IllSc
IllSc

Reputation: 1459

Multiple database for Spring Data JPA Application with autoconfigurations

Im using Spring Data JPA over Spring Boot which give me nice autoconfiguration so I don't need to configure EntityManager and DataSource for each entities.

However, my app may need to connect to two different databases. So a few of entities on my app need to be mapped to a database , while other entities need to be mapped to a different database

I have explored this repo Link

And found out that the repo configure each EntityManager and TransactionManager for each entity. That could be very time consuming if my app has lots of entities.

Is it possible that I still rely on Spring Boot autoconfig for Spring Data JPA and still uses two different databases?

Upvotes: 3

Views: 4239

Answers (2)

manish
manish

Reputation: 20135

You only need one configuration per data source, not per entity (each data source can have multiple entities). For example, assume that you are developing a system on top of existing databases where Product Catalog is in one database, Inventory information in yet another and Order Information needs to go into a completely different database. Further, information on customers of your (new) application will need to be stored in a brand new database because owners of the other databases won't allow you to touch theirs. So, overall you have four databases to deal with.

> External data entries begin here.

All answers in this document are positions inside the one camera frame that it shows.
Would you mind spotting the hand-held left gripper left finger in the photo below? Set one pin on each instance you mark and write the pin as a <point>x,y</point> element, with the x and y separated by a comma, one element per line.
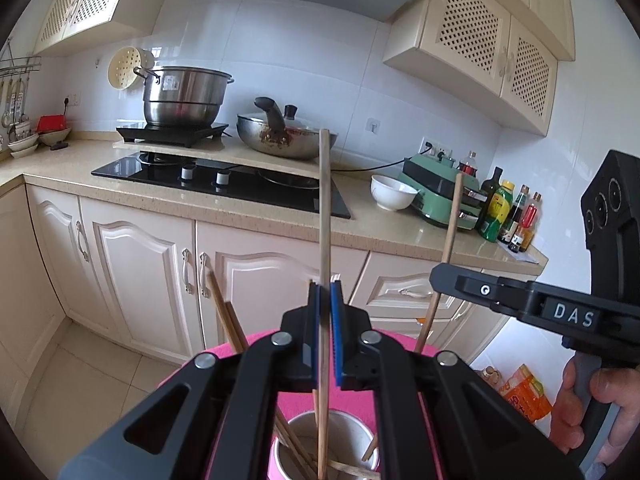
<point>314,330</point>

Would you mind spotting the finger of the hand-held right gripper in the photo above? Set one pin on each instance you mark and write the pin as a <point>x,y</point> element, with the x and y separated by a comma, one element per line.
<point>480,289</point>

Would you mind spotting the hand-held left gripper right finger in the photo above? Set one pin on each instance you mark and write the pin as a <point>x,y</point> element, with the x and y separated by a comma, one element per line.
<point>336,335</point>

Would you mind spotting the thin brown chopstick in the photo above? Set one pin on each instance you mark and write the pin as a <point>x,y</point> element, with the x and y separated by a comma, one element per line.
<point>450,220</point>
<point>325,210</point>

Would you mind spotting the bundle of wooden chopsticks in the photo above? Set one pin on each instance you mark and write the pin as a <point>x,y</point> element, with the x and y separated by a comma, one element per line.
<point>235,330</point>

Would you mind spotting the white chopstick holder cup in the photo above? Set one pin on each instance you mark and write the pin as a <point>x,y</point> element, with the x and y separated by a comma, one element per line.
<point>350,435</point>

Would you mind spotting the person's right hand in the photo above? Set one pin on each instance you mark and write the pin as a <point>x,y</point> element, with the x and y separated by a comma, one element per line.
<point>562,410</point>

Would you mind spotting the white paper sheet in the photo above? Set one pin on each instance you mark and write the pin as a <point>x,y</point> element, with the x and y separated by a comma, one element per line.
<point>525,256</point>

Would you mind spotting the small dark bottle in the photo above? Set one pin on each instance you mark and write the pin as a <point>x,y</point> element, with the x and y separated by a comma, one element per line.
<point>515,242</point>

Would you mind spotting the pink tablecloth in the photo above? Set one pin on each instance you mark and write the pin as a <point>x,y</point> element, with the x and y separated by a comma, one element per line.
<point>345,401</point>

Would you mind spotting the green bottle with yellow cap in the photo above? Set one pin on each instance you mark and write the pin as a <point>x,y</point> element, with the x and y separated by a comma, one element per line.
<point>497,212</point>

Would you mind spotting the dark soy sauce bottle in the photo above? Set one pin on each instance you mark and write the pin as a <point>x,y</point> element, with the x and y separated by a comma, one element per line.
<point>515,215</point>

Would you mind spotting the red sauce bottle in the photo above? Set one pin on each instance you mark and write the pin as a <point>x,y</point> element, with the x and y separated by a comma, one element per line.
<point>531,220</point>

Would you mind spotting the dark olive oil bottle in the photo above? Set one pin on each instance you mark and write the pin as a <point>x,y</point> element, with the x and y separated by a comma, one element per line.
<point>491,195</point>

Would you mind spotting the orange snack packet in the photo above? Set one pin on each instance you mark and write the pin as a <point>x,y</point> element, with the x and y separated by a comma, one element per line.
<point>525,392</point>

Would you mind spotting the green electric cooker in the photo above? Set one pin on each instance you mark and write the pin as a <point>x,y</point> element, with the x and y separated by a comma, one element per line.
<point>430,180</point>

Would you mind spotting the red label soda bottle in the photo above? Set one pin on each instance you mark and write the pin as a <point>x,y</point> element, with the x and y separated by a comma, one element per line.
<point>469,165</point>

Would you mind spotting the cream base cabinet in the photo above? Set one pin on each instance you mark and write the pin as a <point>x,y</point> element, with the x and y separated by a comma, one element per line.
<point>145,270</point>

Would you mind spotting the wok with glass lid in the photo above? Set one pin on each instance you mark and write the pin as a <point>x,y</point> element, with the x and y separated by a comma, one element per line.
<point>280,145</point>

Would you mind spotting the black glass gas stove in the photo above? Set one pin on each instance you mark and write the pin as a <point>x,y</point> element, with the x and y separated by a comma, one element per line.
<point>150,172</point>

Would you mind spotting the black induction cooker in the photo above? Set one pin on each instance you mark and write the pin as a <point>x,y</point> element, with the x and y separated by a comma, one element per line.
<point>165,134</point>

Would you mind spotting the stainless steel pot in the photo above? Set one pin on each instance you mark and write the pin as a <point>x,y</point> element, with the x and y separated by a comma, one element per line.
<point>185,95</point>

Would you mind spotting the beige stone countertop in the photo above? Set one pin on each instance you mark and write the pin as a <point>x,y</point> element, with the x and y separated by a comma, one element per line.
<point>75,160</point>

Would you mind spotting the small dark object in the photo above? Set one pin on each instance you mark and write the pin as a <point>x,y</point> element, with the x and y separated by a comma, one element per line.
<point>59,146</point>

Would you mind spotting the wide white bowl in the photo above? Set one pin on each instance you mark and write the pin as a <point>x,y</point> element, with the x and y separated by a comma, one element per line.
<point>55,137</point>

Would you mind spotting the cream round strainer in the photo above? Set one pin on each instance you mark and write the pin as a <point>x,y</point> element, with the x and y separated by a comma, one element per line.
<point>122,67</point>

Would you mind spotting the red box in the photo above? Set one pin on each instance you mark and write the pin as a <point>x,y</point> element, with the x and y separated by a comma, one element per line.
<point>52,122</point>

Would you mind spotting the stack of white bowls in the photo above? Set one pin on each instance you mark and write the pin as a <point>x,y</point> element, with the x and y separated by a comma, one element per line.
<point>22,142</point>

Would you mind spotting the white double wall socket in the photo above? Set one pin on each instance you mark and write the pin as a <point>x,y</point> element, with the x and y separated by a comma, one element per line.
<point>440,147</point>

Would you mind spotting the white wall switch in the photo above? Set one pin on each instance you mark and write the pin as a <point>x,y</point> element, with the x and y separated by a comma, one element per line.
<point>375,125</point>

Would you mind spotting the cream wall cabinet row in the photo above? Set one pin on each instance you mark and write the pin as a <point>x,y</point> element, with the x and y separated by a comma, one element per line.
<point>545,5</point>

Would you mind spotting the white wall socket with plug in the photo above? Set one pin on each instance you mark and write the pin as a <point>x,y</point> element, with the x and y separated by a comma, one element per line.
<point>72,99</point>

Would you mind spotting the steel wall utensil rack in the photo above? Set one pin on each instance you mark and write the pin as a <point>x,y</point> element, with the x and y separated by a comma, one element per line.
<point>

You will need four data source configurations, one for each of the four databases you need to deal with. Each configuration must define:

  1. A SQL DataSource to provide information on connecting to the database;
  2. An EntityManagerFactory that uses the DataSource;
  3. A TransactionManager implementation that the EntityManager can use; and
  4. Reference to a Java package where the EntityManager can find the entity classes mapped to the DataSource.

If the database operations are such that they are executed against only one database at a time, you can use JpaTransactionManagers with each configuration (this means you will require four JpaTransactionManager declarations). However, if database operations may span more than one database, you can either declare a single JtaTransactionManager or declare four JpaTransactionManagers (one for each of the DataSources) and wrap them in a single ChainedTransactionManager (making a total of five transaction manager declarations).

Since your entity classes are going to be bound to a specific data source, you will need to segregate them by using different Java packages. You could for example have org.example.model.catalog, org.example.model.inventory, org.example.model.order, org.example.model.customer, etc.

Upvotes: 5

Stephane Nicoll
Stephane Nicoll

Reputation: 33151

No, and this is explained in the documentation.

This sample project shows you how you can configure things. It uses package scanning for each persistence unit.